KNIGHTS coach Adam O'Brien wants to see more protection when fullback Kalyn Ponga is fielding bombs - both from his own teammates and NRL match officials.
In Newcastle's past two games, against Manly and Parramatta, Ponga has been clipped by opposition players in mid-air and crashed to earth dangerously after launching himself to catch high kicks.
Given the Queensland Origin representative's ability to soar like a high jumper, any contact while he is airborne puts him in a highly vulnerable position.
O'Brien said he had no problem if rival players were genuinely competing for the ball, but added that NRL law enforcers had promised in the pre-season to crack down on deliberate spoiling tactics.
"You can't touch a winger in the air these days, but it seems like they forgot about the fullback," he said. "We spoke about not hitting wingers in the air, but there's a lot of contests on fullbacks at the moment. They're getting knocked around."
O'Brien said he would share his concerns with referees boss Bernard Sutton and NRL head of football Graeme Annesley, but would also remind Ponga's teammates that defusing bombs required a team effort.
"We need to get numbers back there to help him, and we need to put pressure on the kickers so they can't put it on the spot," he said.
"I think everyone needs to play a part in it."
Ponga found himself on the receiving end of three dubious incidents involving Waqa Blake during Sunday's 10-4 loss to Parramatta and was taken from the field for a head-injury assessment (HIA), for the second consecutive week. Blake was placed on report for a late hit in the 34th minute but escaped any sanction.
"I thought it was late," O'Brien said of the tackle.
"It was probably a direct hit to the chest, but there should have been something [done] around the late contact."
Ponga has undergone three HIAs in the past six games, but each time he has been cleared to continue.
"He's 100 per cent," O'Brien said. "He's already passed the protocols, although we might look after him this week with modified contact."

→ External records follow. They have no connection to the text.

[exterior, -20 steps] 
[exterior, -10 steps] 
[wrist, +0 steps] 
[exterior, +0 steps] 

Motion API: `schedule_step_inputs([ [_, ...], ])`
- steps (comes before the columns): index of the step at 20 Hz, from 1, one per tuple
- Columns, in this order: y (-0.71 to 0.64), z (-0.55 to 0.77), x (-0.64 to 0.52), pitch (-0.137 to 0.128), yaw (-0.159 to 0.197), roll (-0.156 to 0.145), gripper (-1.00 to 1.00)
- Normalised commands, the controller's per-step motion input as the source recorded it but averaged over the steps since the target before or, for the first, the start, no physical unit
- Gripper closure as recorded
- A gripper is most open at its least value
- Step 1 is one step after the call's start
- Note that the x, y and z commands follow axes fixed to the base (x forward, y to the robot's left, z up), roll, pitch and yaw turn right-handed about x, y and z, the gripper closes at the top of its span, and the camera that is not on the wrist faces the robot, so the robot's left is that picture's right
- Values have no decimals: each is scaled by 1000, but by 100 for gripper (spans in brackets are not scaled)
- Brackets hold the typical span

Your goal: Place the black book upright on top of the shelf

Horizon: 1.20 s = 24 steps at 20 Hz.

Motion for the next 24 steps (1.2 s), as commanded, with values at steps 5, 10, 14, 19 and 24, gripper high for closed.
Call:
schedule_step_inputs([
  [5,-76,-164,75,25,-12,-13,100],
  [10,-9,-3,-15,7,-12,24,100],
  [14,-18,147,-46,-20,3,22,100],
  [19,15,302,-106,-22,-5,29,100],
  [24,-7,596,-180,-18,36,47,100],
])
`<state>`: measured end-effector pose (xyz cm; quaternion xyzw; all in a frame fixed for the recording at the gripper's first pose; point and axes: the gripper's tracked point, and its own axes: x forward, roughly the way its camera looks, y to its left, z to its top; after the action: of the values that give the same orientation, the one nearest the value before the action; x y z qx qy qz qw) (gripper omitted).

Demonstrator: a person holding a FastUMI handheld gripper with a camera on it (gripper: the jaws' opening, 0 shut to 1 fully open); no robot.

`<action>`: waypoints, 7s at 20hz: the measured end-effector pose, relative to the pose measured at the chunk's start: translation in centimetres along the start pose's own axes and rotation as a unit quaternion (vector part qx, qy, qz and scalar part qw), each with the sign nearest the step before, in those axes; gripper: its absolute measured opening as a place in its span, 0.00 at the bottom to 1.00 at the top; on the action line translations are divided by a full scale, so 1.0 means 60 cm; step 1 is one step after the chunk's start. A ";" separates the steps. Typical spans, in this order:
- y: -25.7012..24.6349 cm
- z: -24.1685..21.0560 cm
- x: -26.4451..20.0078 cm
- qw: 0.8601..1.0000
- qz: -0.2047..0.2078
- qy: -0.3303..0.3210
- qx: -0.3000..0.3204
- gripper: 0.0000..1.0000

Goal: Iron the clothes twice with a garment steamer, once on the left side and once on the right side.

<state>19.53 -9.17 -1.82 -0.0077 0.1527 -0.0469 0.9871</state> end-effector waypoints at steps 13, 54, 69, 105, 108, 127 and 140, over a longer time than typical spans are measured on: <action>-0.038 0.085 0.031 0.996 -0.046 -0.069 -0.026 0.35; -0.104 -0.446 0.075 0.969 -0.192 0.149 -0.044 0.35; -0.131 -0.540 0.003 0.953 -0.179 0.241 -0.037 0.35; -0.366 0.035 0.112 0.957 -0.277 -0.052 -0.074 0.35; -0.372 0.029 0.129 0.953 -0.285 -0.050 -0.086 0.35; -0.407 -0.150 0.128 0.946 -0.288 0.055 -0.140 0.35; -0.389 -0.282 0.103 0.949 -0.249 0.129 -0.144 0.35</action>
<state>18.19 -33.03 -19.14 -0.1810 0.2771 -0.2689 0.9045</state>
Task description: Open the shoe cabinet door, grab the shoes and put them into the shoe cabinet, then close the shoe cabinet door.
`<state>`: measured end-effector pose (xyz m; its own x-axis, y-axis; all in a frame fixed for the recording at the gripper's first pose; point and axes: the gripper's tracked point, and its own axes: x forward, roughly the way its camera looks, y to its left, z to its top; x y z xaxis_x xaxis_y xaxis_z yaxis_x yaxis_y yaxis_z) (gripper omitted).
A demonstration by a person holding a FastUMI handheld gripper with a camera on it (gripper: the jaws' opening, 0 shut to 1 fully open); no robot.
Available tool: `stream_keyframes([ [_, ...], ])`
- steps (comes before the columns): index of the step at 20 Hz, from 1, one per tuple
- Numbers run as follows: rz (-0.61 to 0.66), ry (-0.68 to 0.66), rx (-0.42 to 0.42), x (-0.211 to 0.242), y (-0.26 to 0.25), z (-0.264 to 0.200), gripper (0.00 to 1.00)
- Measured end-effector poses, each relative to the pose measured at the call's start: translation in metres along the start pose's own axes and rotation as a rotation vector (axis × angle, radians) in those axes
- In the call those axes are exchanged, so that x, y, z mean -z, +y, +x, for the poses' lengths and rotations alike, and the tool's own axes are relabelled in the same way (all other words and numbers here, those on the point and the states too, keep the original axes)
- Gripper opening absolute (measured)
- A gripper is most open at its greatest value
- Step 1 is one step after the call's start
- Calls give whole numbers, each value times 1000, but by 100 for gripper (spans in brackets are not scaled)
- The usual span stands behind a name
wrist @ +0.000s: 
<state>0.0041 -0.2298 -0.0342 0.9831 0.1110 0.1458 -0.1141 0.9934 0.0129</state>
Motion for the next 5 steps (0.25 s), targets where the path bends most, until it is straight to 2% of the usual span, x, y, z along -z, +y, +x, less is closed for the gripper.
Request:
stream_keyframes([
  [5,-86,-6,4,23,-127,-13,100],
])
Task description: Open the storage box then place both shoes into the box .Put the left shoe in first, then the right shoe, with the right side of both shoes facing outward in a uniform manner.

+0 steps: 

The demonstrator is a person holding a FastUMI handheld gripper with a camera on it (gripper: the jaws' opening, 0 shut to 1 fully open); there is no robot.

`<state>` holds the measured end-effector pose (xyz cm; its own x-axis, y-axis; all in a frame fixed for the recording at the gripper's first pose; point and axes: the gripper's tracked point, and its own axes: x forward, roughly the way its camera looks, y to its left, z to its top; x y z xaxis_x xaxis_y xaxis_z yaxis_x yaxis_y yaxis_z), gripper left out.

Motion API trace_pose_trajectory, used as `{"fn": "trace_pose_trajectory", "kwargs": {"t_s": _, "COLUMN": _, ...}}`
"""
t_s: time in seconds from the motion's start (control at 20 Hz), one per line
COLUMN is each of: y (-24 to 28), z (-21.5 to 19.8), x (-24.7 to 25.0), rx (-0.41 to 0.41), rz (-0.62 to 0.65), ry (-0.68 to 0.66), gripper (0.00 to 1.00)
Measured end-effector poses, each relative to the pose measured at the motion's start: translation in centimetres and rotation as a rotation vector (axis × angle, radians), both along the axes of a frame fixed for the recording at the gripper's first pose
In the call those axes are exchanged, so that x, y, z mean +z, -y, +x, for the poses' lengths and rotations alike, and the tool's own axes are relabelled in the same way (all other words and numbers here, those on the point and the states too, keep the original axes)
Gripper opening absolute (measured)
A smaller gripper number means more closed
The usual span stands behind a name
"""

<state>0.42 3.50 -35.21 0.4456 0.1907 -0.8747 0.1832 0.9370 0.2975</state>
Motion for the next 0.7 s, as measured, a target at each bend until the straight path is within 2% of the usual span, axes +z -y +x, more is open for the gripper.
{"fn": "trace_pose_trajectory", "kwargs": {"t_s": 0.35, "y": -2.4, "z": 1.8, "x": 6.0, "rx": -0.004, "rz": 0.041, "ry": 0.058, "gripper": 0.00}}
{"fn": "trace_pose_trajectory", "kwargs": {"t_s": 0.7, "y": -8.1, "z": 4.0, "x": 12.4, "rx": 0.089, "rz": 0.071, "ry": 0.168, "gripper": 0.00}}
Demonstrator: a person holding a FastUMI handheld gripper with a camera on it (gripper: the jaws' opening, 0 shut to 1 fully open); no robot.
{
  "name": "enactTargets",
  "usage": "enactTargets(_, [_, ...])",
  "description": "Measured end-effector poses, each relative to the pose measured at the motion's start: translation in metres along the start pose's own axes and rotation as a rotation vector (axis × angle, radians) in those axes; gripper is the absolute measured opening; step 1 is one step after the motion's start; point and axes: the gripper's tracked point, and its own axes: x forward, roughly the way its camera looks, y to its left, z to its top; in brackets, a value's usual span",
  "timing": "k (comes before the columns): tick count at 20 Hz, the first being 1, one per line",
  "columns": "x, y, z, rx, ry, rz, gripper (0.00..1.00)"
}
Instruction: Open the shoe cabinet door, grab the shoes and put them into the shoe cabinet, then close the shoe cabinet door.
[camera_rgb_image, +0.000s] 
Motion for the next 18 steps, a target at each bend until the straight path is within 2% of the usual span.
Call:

O'Brien said Ponga's confidence was intact. "Knowing the kid that he is, he just accepts his role and understands that it can happen ... he's a tough kid. There's no doubt about it," he said.
Meanwhile, Knights prop Daniel Saifiti was scheduled to have scans on Monday afternoon to determine the severity of a knee injury he suffered against Parramatta.
The early diagnosis was that the NSW Origin representative had torn his posterior cruciate ligament and the club was hoping there was no damage to the meniscus as well.
In the best-case scenario, he appears likely to be sidelined for about a month.
Newcastle are expected to welcome back Sione Mata'utia (concussion), Mitch Barnett (neck) and Connor Watson (ankle), but Queensland Origin middle forward Tim Glasby is set to miss his third successive game after suffering a series of head knocks.
"He's still a little bit symptomatic, so we're getting him thoroughly checked out before we decide where to proceed from there," Knights coach Adam O'Brien said of Glasby.
Glasby has been liasing with Professor Chris Levi, who runs the Sports Concussion Clinic at John Hunter Hospital. O'Brien said the health and welfare of his players always came first.
"At the end of the day, Tim's No.1 job on this planet is being a husband and father to his kids," O'Brien said. "Football comes after all that."